How to complete this task: Each line in the data holding "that" should be listed.

Dataset extract:
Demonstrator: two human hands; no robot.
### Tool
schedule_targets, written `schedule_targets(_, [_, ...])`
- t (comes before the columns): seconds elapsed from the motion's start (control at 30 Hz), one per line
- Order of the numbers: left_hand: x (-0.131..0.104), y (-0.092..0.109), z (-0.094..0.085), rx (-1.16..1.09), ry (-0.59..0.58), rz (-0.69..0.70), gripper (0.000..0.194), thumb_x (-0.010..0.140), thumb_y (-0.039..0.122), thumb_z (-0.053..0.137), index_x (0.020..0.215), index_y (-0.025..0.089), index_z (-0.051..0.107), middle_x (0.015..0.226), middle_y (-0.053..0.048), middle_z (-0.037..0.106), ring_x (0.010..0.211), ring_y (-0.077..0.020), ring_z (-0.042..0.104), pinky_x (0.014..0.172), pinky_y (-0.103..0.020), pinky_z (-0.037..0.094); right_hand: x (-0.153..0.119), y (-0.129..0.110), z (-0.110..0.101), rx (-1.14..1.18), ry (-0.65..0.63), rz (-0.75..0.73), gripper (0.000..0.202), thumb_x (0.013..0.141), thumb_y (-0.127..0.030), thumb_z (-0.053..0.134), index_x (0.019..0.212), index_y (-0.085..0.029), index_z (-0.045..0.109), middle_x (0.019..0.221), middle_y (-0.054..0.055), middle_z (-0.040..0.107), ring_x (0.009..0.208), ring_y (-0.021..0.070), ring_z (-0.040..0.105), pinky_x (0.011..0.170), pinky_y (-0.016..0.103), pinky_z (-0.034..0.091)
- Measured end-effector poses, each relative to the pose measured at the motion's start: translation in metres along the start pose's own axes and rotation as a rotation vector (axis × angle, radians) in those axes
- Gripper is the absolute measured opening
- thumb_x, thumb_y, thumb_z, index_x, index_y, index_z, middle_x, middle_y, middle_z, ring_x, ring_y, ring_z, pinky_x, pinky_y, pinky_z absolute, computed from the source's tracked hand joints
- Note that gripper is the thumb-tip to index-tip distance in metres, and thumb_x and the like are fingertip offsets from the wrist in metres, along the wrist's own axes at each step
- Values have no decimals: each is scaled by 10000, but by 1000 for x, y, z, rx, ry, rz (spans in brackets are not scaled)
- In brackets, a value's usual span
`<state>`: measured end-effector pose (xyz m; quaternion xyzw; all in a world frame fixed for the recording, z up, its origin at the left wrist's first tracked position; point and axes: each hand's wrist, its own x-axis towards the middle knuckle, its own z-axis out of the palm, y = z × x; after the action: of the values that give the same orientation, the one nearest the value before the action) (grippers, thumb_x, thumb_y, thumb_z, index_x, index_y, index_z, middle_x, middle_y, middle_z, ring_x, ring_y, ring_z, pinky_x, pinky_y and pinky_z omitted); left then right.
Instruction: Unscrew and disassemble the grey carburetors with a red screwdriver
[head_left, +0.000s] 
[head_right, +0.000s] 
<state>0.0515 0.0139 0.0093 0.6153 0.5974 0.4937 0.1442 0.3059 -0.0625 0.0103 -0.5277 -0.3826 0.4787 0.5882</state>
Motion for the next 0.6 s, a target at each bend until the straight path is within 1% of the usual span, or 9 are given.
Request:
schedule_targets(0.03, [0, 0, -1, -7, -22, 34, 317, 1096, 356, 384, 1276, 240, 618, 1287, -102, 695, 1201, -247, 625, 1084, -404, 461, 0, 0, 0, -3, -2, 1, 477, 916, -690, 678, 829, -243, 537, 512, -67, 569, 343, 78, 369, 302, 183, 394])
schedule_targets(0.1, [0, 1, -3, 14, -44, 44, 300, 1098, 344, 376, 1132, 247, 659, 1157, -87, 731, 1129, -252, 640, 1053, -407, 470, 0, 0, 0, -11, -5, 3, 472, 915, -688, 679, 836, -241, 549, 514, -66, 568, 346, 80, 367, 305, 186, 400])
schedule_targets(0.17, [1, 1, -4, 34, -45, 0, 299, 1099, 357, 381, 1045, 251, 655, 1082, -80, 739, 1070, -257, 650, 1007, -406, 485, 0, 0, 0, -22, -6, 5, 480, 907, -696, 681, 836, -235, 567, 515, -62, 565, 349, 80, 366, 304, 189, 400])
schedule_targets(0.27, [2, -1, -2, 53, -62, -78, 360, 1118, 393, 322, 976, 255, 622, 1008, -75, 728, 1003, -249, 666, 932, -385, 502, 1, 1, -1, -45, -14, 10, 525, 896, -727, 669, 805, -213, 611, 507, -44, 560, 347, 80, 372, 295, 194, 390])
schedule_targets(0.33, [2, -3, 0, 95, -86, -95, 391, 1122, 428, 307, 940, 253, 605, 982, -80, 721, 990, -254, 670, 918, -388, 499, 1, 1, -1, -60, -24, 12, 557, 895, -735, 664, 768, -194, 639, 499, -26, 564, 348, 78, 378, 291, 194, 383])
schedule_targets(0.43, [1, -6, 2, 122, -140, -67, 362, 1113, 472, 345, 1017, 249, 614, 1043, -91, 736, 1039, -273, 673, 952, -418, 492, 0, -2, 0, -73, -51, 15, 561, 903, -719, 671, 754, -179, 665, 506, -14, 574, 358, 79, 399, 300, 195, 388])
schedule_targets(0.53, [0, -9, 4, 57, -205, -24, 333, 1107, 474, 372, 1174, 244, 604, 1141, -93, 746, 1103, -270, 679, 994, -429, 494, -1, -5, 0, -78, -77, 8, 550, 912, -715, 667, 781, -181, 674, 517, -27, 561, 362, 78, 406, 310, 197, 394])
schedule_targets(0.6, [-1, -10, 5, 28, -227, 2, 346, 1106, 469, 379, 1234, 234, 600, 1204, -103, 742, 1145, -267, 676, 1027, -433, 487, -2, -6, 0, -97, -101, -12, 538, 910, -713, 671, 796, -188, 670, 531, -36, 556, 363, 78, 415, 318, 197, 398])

Answer to the problem:
- Note that gripper is the thumb-tip to index-tip distance in metres, and thumb_x and the like are fingertip offsets from the wrist in metres, along the wrist's own axes at each step
`<state>`: measured end-effector pose (xyz m; quaternion xyzw; all in a world frame fixed for the recording, z up, its origin at the left wrist's first tracked position; point and axes: each hand's wrist, its own x-axis towards the middle knuckle, its own z-axis out of the palm, y = z × x; after the action: of the values that give the same orientation, the one nearest the value before the action) (grippers, thumb_x, thumb_y, thumb_z, index_x, index_y, index_z, middle_x, middle_y, middle_z, ring_x, ring_y, ring_z, pinky_x, pinky_y and pinky_z omitted); left then right.

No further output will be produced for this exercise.